WHAT TO WORK ON. Could you return the full listing, every line exactly as given?

INFORMATION SUPPLIED.
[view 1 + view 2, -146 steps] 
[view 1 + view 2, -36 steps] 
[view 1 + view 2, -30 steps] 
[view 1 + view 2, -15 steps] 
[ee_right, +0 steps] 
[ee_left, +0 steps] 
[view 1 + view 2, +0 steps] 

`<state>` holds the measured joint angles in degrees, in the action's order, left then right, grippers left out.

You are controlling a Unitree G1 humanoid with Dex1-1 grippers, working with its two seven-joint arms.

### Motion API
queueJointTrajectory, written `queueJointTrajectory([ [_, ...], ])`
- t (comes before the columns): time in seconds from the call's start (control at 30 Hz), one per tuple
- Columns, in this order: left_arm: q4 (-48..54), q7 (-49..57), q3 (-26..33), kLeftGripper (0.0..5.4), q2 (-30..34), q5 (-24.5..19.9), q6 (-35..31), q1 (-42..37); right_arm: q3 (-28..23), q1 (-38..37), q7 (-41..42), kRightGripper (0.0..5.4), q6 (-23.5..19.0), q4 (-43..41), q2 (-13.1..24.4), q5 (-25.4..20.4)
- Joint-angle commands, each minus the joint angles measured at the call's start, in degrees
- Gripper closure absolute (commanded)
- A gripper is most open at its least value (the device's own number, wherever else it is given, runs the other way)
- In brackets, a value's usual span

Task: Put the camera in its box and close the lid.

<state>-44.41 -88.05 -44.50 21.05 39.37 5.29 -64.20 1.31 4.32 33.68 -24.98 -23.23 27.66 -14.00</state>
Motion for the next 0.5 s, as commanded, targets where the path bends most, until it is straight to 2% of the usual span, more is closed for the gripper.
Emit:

WRITTEN ANSWER.
[view 1 + view 2, -146 steps] 
[view 1 + view 2, -36 steps] 
[view 1 + view 2, -30 steps] 
[view 1 + view 2, -15 steps] 
[ee_right, +0 steps] 
[ee_left, +0 steps] 
[view 1 + view 2, +0 steps] 

`<state>` holds the measured joint angles in degrees, in the action's order, left then right, grippers left out.

You are controlling a Unitree G1 humanoid with Dex1-1 grippers, working with its two seven-joint arms.

### Motion API
queueJointTrajectory, written `queueJointTrajectory([ [_, ...], ])`
- t (comes before the columns): time in seconds from the call's start (control at 30 Hz), one per tuple
- Columns, in this order: left_arm: q4 (-48..54), q7 (-49..57), q3 (-26..33), kLeftGripper (0.0..5.4), q2 (-30..34), q5 (-24.5..19.9), q6 (-35..31), q1 (-42..37); right_arm: q3 (-28..23), q1 (-38..37), q7 (-41..42), kRightGripper (0.0..5.4), q6 (-23.5..19.0), q4 (-43..41), q2 (-13.1..24.4), q5 (-25.4..20.4)
- Joint-angle commands, each minus the joint angles measured at the call's start, in degrees
- Gripper closure absolute (commanded)
- A gripper is most open at its least value (the device's own number, wherever else it is given, runs the other way)
- In brackets, a value's usual span

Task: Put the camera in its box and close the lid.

<state>-44.41 -88.05 -44.50 21.05 39.37 5.29 -64.20 1.31 4.32 33.68 -24.98 -23.23 27.66 -14.00</state>
Motion for the next 0.5 s, as commanded, targets where the path bends most, until it is straight to 2% of the usual span, more is closed for the gripper.
Emit:

The exercise requires no further output.